Despite Venezuela’s willingness since 2022 to be the guarantor country in negotiations with this armed group, Colombia faces an additional challenge. Research by Crisis Group, Insight Crime, and Alerta Venezuela has shown that the ELN is a transnational armed group, but does not operate as an insurgency in other countries. This means that its operation, at least in Venezuela, has the consent of the Venezuelan state and acts as a paramilitary force that supports the Maduro regime.

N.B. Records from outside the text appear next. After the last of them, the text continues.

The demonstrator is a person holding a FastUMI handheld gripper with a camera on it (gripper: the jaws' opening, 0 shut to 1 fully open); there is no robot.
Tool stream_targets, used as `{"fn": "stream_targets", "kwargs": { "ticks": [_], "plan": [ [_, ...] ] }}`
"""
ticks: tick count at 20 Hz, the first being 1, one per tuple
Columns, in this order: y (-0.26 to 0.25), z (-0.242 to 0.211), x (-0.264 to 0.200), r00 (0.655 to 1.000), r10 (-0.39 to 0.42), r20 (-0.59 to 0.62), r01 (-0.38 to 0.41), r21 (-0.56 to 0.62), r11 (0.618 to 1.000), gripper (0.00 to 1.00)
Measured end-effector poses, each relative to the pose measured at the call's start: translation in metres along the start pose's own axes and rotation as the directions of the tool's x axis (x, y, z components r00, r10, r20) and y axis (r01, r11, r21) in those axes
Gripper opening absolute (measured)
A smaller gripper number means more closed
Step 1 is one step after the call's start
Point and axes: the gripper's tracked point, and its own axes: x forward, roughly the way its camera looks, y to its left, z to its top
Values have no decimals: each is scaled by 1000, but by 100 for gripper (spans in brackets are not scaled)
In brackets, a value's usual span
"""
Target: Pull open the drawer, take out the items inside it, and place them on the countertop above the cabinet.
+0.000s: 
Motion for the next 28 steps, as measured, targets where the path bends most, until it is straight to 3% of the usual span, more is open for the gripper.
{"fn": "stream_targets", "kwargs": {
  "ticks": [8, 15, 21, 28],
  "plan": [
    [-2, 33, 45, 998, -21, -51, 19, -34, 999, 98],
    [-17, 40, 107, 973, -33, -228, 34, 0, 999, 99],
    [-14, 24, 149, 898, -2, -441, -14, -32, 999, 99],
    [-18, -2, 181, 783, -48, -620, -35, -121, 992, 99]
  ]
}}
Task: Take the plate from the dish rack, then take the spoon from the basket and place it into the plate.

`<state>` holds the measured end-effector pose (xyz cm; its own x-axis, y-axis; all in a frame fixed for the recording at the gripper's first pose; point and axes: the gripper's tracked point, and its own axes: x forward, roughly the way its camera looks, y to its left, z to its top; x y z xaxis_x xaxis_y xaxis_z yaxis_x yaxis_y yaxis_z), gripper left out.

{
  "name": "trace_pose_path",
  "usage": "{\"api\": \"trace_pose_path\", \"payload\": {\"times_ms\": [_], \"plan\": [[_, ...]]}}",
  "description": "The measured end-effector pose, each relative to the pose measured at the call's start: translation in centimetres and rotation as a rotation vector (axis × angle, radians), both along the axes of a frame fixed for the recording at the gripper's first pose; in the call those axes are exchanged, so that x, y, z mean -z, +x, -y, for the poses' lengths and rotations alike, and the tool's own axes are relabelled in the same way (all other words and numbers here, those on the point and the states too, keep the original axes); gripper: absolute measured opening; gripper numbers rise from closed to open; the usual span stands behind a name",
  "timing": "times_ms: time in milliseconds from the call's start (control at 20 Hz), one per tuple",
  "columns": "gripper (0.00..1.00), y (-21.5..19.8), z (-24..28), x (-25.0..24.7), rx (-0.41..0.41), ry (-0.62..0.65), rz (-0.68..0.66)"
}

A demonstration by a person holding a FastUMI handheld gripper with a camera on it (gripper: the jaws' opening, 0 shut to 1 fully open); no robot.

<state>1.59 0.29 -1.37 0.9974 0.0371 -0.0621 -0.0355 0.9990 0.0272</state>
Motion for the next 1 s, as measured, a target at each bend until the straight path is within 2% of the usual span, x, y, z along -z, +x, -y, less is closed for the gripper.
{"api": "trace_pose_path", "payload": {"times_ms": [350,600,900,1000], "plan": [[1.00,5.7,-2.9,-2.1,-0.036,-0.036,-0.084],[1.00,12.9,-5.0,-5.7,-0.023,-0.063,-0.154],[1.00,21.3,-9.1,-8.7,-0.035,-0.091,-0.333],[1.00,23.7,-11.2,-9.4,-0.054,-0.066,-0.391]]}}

Colombia is betting on negotiations with a country like Venezuela, which lacks legitimacy in the international community due to the humanitarian crisis, corruption, and serious human rights violations. If Colombia wants to seek a negotiated solution to the conflict with armed groups, especially with the ELN, the necessity of Venezuela’s support is clear. The neighboring country must also commit to ensuring that, when a peace agreement is signed with the guerrilla group and other transnational armed actors, it must also be fulfilled and implemented on the Venezuelan side. But more than expectations of Venezuela’s participation, in circumstances where there is already an agreement, the challenge will be how to incorporate the binational nature of the ELN into the negotiations and how to clarify Venezuela’s role, which goes beyond being a guarantor.
It would be of no use to Colombia if this armed group continued to engage in criminal activities in the border area and in Venezuela. If there is no joint security strategy and a certain degree of institutionalism from both States to areas controlled by irregular armed groups, especially those with a transnational character, the Total Peace policy will be a real failure.
These three fronts of Colombia’s foreign policy with Venezuela—the restoration of bilateral relations with Venezuela, the promotion of negotiations between the Maduro regime and the opposition, and the implementation of Total Peace—are neither negative nor wrong. But the manner to carry them out must maintain a human rights approach that recognizes the violations and lack of legitimacy of the Maduro regime while nurturing a relationship with it to alleviate the current humanitarian and migratory crisis. The Petro government must recognize this very fine line and, consequently, adjust the way it advances its foreign policy.